__Description of the task__
Copy exactly, and only, the lines that start at the line containing "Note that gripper" and end at the last line of the material below.
##### Data provided #####
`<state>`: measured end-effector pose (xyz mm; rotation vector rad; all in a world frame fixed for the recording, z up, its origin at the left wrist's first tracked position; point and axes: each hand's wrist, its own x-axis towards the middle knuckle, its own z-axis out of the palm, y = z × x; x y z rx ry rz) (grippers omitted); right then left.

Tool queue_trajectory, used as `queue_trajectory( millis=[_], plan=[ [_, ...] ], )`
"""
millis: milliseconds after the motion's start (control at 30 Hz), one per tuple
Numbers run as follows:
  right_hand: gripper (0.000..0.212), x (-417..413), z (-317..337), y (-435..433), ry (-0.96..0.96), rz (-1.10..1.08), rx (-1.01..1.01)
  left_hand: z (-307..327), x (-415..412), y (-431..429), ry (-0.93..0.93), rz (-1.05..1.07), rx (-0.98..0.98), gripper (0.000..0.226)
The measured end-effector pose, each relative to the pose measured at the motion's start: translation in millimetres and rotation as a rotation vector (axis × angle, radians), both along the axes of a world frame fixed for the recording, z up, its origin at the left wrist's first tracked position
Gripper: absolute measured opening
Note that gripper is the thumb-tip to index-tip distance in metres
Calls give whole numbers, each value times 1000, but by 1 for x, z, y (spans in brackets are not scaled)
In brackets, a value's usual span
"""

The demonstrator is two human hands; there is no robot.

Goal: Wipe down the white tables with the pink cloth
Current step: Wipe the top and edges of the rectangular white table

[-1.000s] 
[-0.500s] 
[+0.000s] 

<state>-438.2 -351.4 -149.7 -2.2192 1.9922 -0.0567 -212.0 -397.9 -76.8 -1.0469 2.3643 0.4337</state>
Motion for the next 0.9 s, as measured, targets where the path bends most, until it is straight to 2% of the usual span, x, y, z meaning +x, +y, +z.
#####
__Your solution__
Note that gripper is the thumb-tip to index-tip distance in metres
Calls give whole numbers, each value times 1000, but by 1 for x, z, y (spans in brackets are not scaled)
In brackets, a value's usual span
"""

The demonstrator is two human hands; there is no robot.

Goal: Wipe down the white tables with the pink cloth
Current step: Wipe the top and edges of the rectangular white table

[-1.000s] 
[-0.500s] 
[+0.000s] 

<state>-438.2 -351.4 -149.7 -2.2192 1.9922 -0.0567 -212.0 -397.9 -76.8 -1.0469 2.3643 0.4337</state>
Motion for the next 0.9 s, as measured, targets where the path bends most, until it is straight to 2% of the usual span, x, y, z meaning +x, +y, +z.

Nothing more remains to be added to the answer.